Online lockdown boost can’t gloss over retail reality for beauty firms - Sarah Collins Irish Independent
Brands are looking for strategies to take advantage of shifting trends among shoppers
Irish beauty brands have seen a surge in online sales since the pandemic, but many are still playing catch-up from lockdown losses, while Brexit and supply shortages threaten stocks.
The global beauty industry is predicted to be worth over $700bn (around €600bn) by 2025, with Irish people spending €1.2bn on skincare, hair products and cosmetics in 2019.
According to Wendy Slattery, co-founder and chief executive officer of data analytics company Beauty Buddy, online cosmetics sales have doubled since the pandemic hit, but the large majority of products – around 75pc – are still bought in store.
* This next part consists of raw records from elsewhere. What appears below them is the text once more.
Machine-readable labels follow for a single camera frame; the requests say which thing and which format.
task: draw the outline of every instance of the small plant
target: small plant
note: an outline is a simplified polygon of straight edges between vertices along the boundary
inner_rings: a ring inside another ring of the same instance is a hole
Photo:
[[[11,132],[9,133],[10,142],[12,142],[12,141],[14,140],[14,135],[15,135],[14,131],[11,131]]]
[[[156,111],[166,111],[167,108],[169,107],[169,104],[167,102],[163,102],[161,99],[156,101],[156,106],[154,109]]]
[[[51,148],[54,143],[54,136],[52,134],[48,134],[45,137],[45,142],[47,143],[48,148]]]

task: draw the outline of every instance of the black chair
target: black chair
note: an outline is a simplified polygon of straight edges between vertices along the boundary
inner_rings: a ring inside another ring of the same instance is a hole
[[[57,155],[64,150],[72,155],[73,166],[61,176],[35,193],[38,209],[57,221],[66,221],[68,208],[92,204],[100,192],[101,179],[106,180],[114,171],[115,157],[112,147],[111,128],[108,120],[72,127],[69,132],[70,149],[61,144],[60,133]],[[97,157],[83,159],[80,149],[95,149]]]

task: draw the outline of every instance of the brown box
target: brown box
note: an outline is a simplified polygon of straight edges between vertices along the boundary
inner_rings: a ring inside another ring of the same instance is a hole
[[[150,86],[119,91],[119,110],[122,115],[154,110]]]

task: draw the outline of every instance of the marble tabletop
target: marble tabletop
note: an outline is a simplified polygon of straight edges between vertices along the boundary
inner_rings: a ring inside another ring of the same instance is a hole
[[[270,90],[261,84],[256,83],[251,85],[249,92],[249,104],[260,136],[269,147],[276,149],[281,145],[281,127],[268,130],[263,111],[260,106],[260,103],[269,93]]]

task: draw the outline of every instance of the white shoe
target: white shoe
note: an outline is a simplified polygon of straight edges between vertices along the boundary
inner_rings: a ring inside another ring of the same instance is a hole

“It’s a huge jump, but it’s still small from a beauty consumer [point of view],” Ms Slattery told the Irish Independent.
“You can see that from the likes of Boots redecorating and the likes of Sephora, which has gone into all the (US chain stores like) Walgreens and Targets. People still shop beauty in store.”
Tracey Ryan, managing director and master formulator at cosmetics collective Codex Beauty, says online sales can be more difficult than retail, where customers linger for longer and tend to make more snap purchases.
“Retail obviously completely fell away, and that was quite a chunk of our business going into the whole Covid era, so that was a bit of a knock,” Ms Ryan said.
“Online sales definitely picked up, and that has been great, but there has been a lot more competition online. There’s a lot more people
competing for attention.”
The ratio of online to retail sales has started to shift again for Niamh Ryan, co-founder and chief operating officer at Ella & Jo Cosmetics, whose salon in Ballina, Co Mayo, has reopened since restrictions lifted.
The company’s new desktop ring light, which would have been primarily marketed to beauty influencers, has also proved extremely popular with people working from home.
“It’s something that was a new market that we didn’t expect, where you have business people coming in to buy it so that they look good on their Zoom calls,” says founder and CEO Andrea Griffin.
She is now hard at work on the company’s Christmas product launches, but is watching out for potential pitfalls from supply delays.
The pandemic exacerbated existing strains in just-in-time supply chains, leading to raw material shortages and skyrocketing prices.
“Covid helped in one way because we are an e-commerce business primarily,” Ms Griffin said, “but it has had a knock-on effect in terms of the supply chain. Now we’re seeing it more than ever, where getting parts is getting harder.
“Global logistics have really been impacted. Shipping costs, both locally and internationally, have skyrocketed, so it has really had an impact on the bottom line for businesses, unfortunately.
“I think Christmas will be quite different this year, with the availability of products for people to buy.”
Lead times have multiplied exponentially, says Niamh Ryan, co-founder and chief operating officer at Ella & Jo Cosmetics, with 12-week lead times turning into six months for some ingredients, with the biggest hit to packaging.
“We’ve been really managing the stock as tightly as possible, keeping an eye on the numbers – no sliding,” she said. “There has been a huge demand on plastic, a huge demand on glass.”
Meanwhile, Brexit continues to bite, with the supply chain impact “yet to be fully manifested”, according to the Taoiseach.
While Brexit hasn’t stopped beauty brands from expanding into the UK – a short reprieve for Irish exporters from a further delay in UK customs and paperwork checks is also helping – it has caused problems on the purchasing side.
Codex Beauty’s Tracey Ryan, who founded the Bia skincare range, tries as much as possible to source ingredients close to home – such as seaweed from the west of Ireland – because sourcing from the UK “has been a bit of a nightmare”.
“We have had to cut some of our smaller suppliers from the UK because, between shipping times and not really understanding what final prices are going to be, with various taxes added on, it hasn’t really worked out,” she said.
Many Irish beauty start-ups are self-funded so have not had to go out and raise money during the pandemic. But what about those who have?
Data analytics firm Beauty Buddy is currently on a fundraising round, with almost half of a planned €500,000 (maximum) raised.
But doing things on LinkedIn and Zoom “has taken so much longer” says Wendy Slattery.
She is now looking to tap the company’s 50,000 users – who populate the app with product reviews – in a crowdfunding drive for part of the raise.
It’s a tough market for women, with just over 2pc of venture capital funding going to female-led start-ups last year.
“It’s one million percent an issue,” Ms Slattery says. “For us it’s an issue on two points because we’re female and the company is called Beauty Buddy, so straight away there are a lot of presumptions made about what we do as a company.
“You have to knock on way more doors until you find the right person. But it’s doable.”